Say I have a data file of size 5GB in the disk, and I want to append another set of data of size 100MB at the end of the file -- Just simply append, I don't want to modify nor move the original data in the file. I know I can read the hole file into memory as a long long list and append my small new data to it, but it's too slow. How I can do this more efficiently? I mean, without reading the hole file into memory?
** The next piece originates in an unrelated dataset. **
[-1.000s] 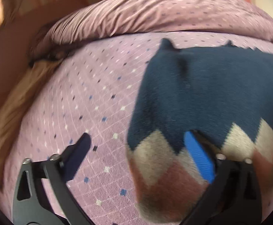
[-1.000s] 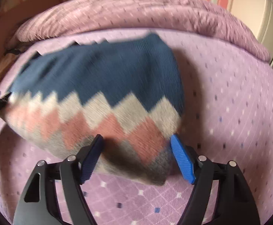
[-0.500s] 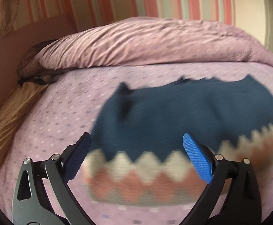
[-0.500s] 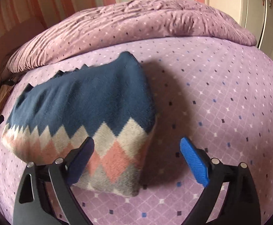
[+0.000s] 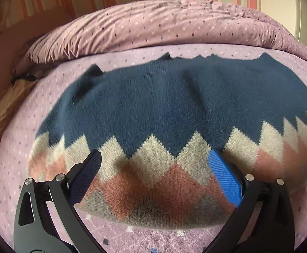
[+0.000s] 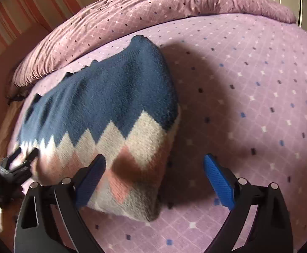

I have a script that generates a large stream of data, say 5GB, as a long long list, and I need to save these data into a file. I tried to generate the list first and then output them all in once, but as the list increased, the computer got slow down very very severely. So I decided to output them by several times: each time I have a list of 100MB, then output them and clear the list. (this is why I have the first problem) I have no idea how to do this.Is there any lib or function that can do this?
-
You want to append to the existing file. See [this answer](http://stackoverflow.com/a/1466036/4014959) for a summary of the standard file modes. – PM 2Ring Sep 27 '16 at 14:11
-
for part 1, just open your file in append mode. for part 2, please show us your code so we can help you fixing it. – Jean-François Fabre Sep 27 '16 at 14:12
1 Answers
Let's start from the second point: if the list you store in memory is larger than the available ram, the computer starts using the hd as ram and this severely slow down everything. The optimal way of outputting in your situation is fill the ram as much as possible (always keeping enough space for the rest of the software running on your pc) and then writing on a file all in once.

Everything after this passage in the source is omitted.